Sen. Tom Coburn, Oklahoma Republican, however, told Mr. Gonzales this afternoon that he should resign over his handling of the firing of eight federal prosecutors last year.

“The damage to the Justice Department, the attorney general, and you personally has been significant,” Mr. Coburn told Mr. Gonzales. “Communication has been terrible. Management has been terrible.”

“Mistakes have consequences,” Mr. Coburn said.

And one Democratic senator renewed his calls for Mr. Gonzales to resign.

“Anyone who watched this morning’s hearing can only come to one conclusion, and that is Alberto Gonzales should no longer be attorney general,” said Sen. Chuck Schumer, New York Democrat.

“The contradictions continue to pile up, the ‘I don’t knows’ to the most important questions … At the core of this [is] the lack of management. He hardly knew what was going on.”

During the first several hours, senators questioned Mr. Gonzales about why the U.S. attorneys were fired, and how intimately he was involved in deciding which U.S. attorneys were to be fired.

Mr. Gonzales clashed with several senators, including Pennsylvania Sen. Arlen Specter, the ranking Republican.

The packed hearing room also was filled with about a dozen protesters, who grew increasingly vocal as the morning wore on and shouted at Mr. Gonzales as he left for a midday break.

Mr. Gonzales explained the poor performance issues that he said justified firing the prosecutors.

“Although the process was nowhere near as rigorous or structured as it should have been … my decision to ask for the resignations of these U.S. attorneys is justified and should stand,” Mr. Gonzales said.

However, Mr. Gonzales admitted that he signed off on the firings with only minimal firsthand knowledge of these reasons, saying he relied on his then-chief of staff, D. Kyle Sampson, and the advice of senior Justice Department officials.

“This was a process that was ongoing that I did not have transparency into,” Mr. Gonzales said. “The person who was responsible for compiling the list was Mr. Sampson.”

Mr. Gonzales also admitted that each of the fired prosecutors should have been told by himself or the deputy attorney general that they were being considered for dismissal, and given a chance to redeem themselves.

Democrats countered that many of the fired prosecutors did not even know that top Justice officials had problems with their performance.

In the case of Carol Lam, the former U.S. attorney for California’s southern district, Mr. Gonzales said that she was aware of concerns from Republican congressmen about her prosecution of illegal immigration and gun cases.

Sen. Chuck Schumer, New York Democrat, was incredulous.

“Is it general policy of the Department of Justice when they have problems with a U.S. attorney to let a Congress member tell them that something’s wrong or … is the department supposed to communicate directly with the U.S. attorney?” Mr. Schumer said.

“I think we should have done a better job in communicating with Ms. Lam. I think we should have done a better job at communicating with all of these United States attorneys,” Mr. Gonzales said.

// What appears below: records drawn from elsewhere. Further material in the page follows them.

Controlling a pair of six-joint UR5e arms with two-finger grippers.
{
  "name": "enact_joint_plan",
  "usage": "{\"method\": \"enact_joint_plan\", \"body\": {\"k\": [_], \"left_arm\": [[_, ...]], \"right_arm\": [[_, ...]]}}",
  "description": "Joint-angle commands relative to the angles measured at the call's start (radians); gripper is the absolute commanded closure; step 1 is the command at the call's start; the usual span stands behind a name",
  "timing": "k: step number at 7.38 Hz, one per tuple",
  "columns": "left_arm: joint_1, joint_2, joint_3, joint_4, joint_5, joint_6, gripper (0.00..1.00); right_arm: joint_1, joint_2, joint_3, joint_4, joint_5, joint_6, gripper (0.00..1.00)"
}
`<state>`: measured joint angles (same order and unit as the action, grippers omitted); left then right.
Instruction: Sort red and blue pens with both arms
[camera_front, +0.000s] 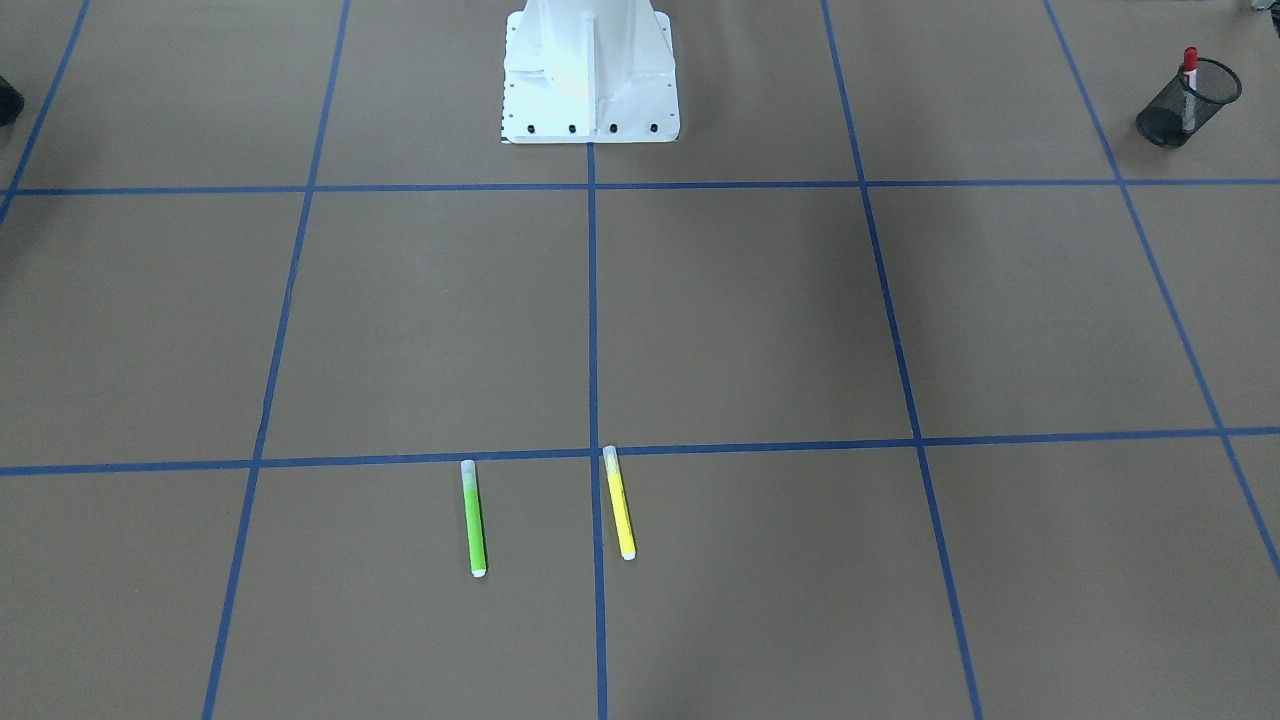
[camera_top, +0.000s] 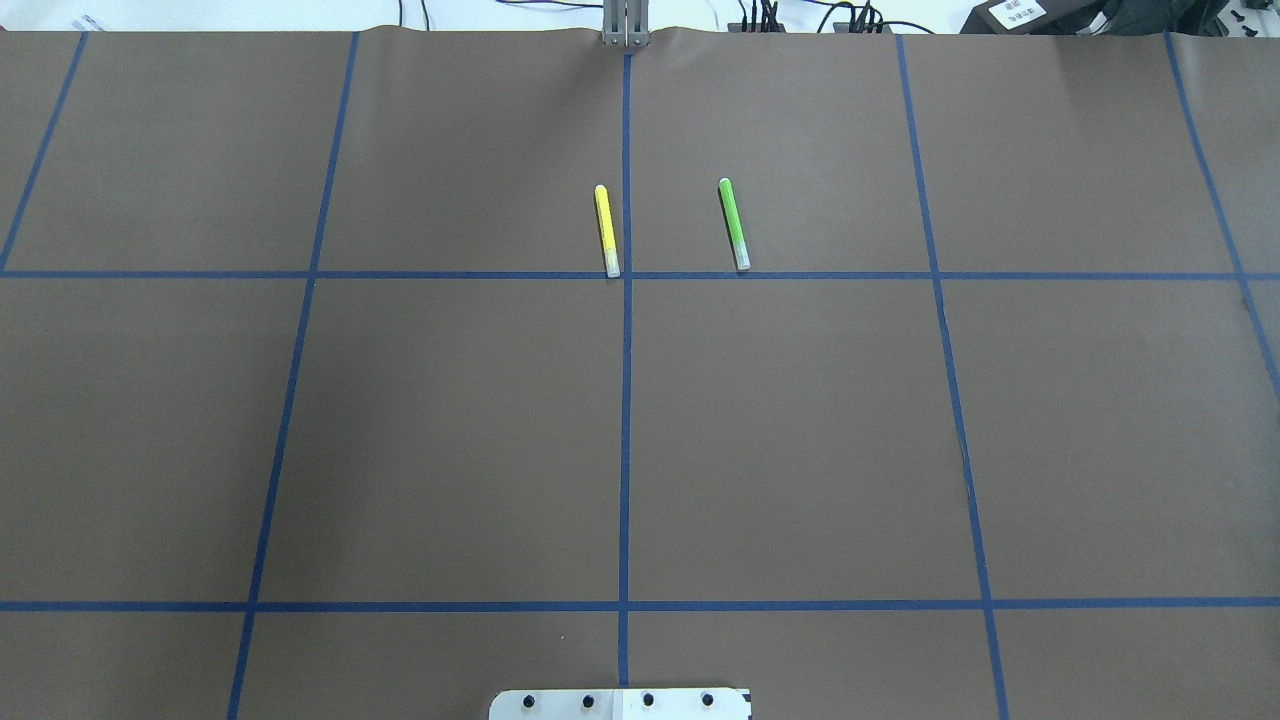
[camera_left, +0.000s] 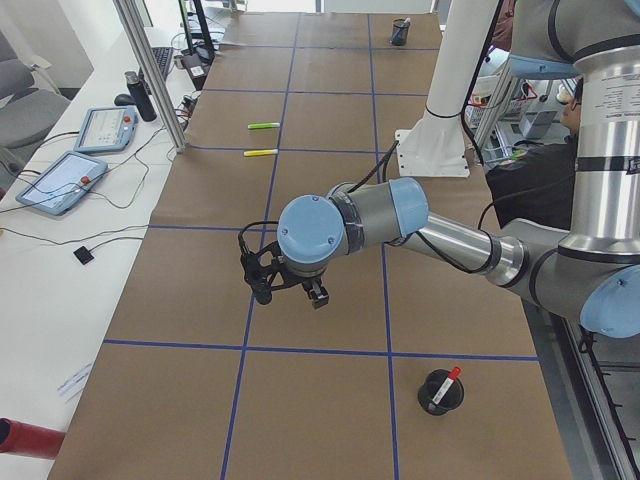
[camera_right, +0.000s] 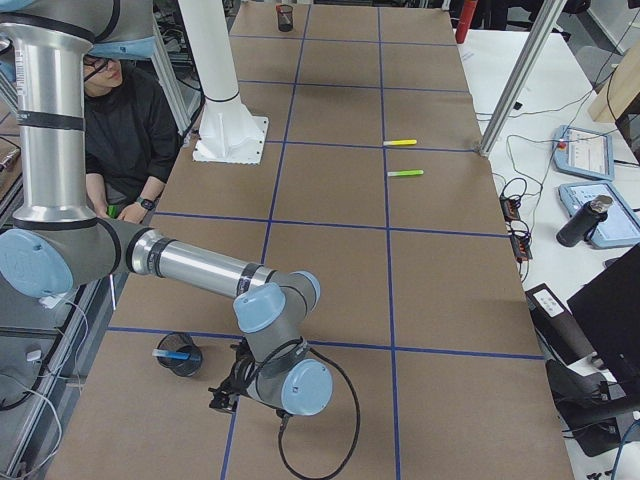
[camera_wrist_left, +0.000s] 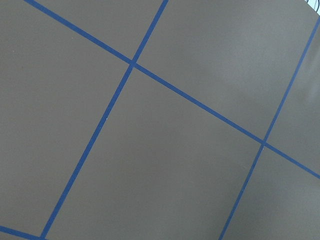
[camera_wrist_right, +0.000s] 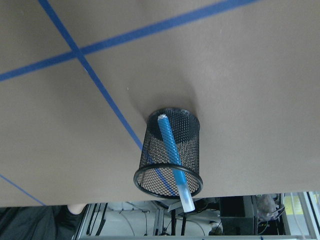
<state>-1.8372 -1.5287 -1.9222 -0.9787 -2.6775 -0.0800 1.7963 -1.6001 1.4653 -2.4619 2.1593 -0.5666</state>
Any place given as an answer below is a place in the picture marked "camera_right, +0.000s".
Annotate teach pendant tablet near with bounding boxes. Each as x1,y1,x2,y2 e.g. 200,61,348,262
556,181,639,249

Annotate black mesh pen cup right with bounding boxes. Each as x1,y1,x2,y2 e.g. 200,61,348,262
152,332,203,377

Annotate green highlighter pen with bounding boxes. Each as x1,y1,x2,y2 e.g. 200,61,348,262
387,169,424,178

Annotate aluminium frame post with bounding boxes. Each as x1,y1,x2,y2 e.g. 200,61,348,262
477,0,566,157

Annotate seated person in black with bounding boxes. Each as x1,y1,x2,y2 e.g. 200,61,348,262
82,55,182,224

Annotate black water bottle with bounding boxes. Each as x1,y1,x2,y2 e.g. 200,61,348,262
556,195,613,247

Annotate black mesh pen cup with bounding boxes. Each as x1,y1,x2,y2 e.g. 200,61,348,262
276,4,294,32
152,332,203,377

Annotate brown paper table mat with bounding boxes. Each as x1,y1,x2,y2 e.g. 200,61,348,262
48,2,572,479

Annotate black monitor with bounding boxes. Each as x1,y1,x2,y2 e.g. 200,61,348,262
568,246,639,395

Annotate yellow highlighter pen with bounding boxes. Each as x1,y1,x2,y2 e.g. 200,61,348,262
383,139,417,147

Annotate blue highlighter pen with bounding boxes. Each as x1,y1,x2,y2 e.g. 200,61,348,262
152,349,195,362

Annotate teach pendant tablet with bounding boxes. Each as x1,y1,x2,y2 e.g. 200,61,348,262
552,125,615,180
556,181,639,249

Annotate red cylinder object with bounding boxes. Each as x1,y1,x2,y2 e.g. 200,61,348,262
455,0,477,44

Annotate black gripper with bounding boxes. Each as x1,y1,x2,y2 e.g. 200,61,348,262
209,339,256,411

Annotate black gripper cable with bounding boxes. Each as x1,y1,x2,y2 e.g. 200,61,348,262
234,337,362,480

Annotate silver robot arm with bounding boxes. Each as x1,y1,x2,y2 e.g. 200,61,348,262
1,1,333,416

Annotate black mesh pen cup left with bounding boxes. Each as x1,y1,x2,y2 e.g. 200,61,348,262
276,4,294,32

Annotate teach pendant tablet far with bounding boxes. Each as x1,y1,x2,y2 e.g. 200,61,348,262
552,125,615,180

But Democratic and Republican senators were skeptical that the prosecutors were removed for the performance-based reasons that Mr. Gonzales listed.

“Mr. Attorney General, most of this is a stretch,” said Sen. Lindsey Graham, South Carolina Republican. “I think it’s clear to me that some of these people just had personality conflicts with people in your office or at the White House and, you know, we made up reasons to fire them.”

“I do believe this; that you never sanctioned anybody being fired because they wouldn’t play politics a particular way,” Mr. Graham said.

Democrats were less sure, and have questioned for weeks whether or not some of the fired prosecutors were removed because they were prosecuting Republican lawmakers for corruption or not prosecuting Democrats.

Even Republicans on the Senate panel expressed doubt about Mr. Gonzales’ leadership at the outset of the hearing.

“Your ability to lead the Department of Justice is in question,” said Sen. Jeff Sessions, Alabama Republican. “I wish that were not so, but I think it is.”

Mr. Specter called the hearing “a reconfirmation hearing.”

“This is as important a hearing that I can recall, short of a Supreme Court justice nomination hearing,” Mr. Specter said.